A imunização cognitiva que vivenciamos com as vozes dissonantes revela o problema central da dificuldade de implementarmos as mudanças que necessitamos: existe liberdade plena de pensamento, mas de expressão apenas para quem fala para a maioria, num modelo prévio considerado por "correto".

Se pretendemos evoluir, precisamos reaprender algumas antigas lições a fim de que o debate na área trabalhista possa ser efetuado de forma honesta e para os ideais a que sempre se propôs: melhorar a condição do trabalhador. Para não ficar cansativo, elegi apenas um deles, que, penso, resume os demais: fraternidade. A quem se interessar, segue o link da encíclica Frattelli Tutti.

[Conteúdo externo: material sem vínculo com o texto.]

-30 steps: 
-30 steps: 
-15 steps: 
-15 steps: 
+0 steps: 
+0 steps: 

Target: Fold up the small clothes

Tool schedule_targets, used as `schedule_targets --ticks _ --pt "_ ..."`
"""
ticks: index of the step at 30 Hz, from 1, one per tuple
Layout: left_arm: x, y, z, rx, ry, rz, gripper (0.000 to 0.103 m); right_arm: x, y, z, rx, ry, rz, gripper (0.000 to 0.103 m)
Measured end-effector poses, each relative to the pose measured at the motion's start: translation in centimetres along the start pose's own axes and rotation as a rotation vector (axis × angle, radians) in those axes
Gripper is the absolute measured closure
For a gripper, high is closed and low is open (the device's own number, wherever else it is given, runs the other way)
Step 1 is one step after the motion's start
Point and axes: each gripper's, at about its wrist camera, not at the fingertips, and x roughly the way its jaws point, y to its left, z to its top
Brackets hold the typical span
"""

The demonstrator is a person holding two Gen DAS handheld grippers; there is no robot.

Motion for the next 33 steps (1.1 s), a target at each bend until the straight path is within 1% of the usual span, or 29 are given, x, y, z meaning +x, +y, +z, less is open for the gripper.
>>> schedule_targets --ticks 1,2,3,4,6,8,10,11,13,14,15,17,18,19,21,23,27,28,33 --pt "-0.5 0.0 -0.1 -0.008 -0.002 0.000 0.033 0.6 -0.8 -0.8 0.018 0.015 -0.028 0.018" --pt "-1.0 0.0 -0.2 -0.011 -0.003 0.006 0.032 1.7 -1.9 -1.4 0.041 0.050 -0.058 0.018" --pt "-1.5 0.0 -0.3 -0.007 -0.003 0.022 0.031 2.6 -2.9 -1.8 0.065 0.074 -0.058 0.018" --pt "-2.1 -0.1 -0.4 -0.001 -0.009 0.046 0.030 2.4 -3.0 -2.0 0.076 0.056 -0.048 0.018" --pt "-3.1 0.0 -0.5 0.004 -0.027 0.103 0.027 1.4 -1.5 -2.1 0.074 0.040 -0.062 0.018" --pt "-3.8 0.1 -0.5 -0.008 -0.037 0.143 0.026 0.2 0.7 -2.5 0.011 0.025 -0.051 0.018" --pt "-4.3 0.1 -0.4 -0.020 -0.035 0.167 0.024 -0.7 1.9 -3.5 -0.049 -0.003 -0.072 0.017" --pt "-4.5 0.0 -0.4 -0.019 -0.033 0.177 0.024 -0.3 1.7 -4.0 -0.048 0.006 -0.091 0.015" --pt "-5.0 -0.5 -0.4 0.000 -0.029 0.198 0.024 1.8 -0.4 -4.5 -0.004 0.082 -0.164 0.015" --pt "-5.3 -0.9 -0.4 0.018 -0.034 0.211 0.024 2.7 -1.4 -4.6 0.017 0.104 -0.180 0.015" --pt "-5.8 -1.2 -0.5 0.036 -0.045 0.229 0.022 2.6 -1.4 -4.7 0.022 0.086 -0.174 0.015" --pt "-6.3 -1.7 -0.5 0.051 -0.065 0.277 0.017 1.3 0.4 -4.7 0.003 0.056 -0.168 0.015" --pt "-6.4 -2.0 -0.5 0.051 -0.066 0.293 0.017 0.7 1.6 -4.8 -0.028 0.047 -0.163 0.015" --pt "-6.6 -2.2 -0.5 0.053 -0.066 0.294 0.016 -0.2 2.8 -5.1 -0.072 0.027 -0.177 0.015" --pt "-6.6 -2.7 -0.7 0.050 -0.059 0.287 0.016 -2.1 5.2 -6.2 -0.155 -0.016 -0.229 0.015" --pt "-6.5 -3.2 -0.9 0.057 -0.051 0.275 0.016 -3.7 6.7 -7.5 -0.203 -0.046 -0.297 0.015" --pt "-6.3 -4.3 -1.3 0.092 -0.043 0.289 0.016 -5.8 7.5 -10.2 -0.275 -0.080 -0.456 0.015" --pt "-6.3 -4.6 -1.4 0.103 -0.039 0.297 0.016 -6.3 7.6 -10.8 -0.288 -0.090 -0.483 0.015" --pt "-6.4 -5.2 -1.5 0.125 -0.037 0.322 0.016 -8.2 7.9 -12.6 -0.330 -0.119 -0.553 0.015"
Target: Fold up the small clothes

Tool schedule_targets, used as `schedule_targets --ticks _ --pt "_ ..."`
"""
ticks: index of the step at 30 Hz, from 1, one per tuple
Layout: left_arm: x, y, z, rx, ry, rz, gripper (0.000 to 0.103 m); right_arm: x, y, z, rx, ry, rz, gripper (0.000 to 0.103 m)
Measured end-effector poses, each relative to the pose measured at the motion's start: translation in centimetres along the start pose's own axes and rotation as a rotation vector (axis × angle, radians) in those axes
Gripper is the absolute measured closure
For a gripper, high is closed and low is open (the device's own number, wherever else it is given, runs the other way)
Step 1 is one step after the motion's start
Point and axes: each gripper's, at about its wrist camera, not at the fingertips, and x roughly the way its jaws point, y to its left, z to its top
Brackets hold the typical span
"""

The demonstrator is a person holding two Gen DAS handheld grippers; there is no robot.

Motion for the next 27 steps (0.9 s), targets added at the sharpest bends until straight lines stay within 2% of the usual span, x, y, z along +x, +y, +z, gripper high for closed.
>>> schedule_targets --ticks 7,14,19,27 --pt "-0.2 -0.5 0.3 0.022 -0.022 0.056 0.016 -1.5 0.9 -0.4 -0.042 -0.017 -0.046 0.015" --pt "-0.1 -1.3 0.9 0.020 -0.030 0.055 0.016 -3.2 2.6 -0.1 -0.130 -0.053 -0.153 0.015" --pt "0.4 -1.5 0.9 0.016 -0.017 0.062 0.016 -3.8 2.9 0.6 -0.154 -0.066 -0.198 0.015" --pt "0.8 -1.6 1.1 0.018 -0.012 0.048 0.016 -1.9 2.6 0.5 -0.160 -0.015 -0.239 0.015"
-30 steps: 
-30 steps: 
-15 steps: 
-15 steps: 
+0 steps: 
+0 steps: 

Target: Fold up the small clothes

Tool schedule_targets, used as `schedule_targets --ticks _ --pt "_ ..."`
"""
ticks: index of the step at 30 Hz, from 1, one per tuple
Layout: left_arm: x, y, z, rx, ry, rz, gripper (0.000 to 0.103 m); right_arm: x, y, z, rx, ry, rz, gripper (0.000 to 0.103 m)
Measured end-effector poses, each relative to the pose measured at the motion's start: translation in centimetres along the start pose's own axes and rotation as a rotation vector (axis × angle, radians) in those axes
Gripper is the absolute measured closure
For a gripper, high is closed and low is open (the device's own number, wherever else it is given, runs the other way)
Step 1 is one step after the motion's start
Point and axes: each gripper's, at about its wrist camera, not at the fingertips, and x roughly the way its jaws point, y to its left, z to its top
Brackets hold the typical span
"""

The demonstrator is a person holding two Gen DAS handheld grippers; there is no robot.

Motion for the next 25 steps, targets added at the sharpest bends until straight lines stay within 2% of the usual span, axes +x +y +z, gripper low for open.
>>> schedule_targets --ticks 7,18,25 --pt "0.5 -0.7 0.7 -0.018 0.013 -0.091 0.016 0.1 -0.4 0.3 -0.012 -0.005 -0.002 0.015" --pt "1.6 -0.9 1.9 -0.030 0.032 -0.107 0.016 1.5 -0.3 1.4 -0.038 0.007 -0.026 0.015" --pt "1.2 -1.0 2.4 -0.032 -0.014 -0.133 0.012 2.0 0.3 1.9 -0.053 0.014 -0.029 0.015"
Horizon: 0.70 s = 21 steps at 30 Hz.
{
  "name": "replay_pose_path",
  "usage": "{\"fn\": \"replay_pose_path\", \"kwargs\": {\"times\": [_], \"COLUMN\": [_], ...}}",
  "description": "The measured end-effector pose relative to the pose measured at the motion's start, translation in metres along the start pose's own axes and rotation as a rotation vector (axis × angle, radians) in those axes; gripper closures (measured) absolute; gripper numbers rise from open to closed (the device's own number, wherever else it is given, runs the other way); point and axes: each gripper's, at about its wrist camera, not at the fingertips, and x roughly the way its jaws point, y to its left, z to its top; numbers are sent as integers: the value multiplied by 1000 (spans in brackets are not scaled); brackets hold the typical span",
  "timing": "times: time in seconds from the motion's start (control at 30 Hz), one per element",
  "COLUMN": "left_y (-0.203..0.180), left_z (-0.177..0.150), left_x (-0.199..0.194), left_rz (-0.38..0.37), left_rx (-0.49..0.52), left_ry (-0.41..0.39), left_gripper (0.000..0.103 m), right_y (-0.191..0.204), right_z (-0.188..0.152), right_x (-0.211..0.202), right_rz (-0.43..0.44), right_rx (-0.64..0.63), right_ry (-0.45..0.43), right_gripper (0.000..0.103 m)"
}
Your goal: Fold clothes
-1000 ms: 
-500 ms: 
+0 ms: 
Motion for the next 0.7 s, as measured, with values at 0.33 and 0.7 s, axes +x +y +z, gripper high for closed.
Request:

Independentemente de religiões, que a mensagem da fraternidade possa entrar nos corações de todos os caminhantes do bem, pois a perda da visão somente pode ser superada pelo amor, como Jesus ensinou a São Paulo Apóstolo. Que a Justiça do Trabalho cumpra seu papel, não fazendo poesia, mas distribuindo justiça conforme os limites impostos pelo ordenamento jurídico, de forma firme e sincera, ciente das consequências de seus atos, sem sucumbir aos lobos em pele de cordeiros. Amém.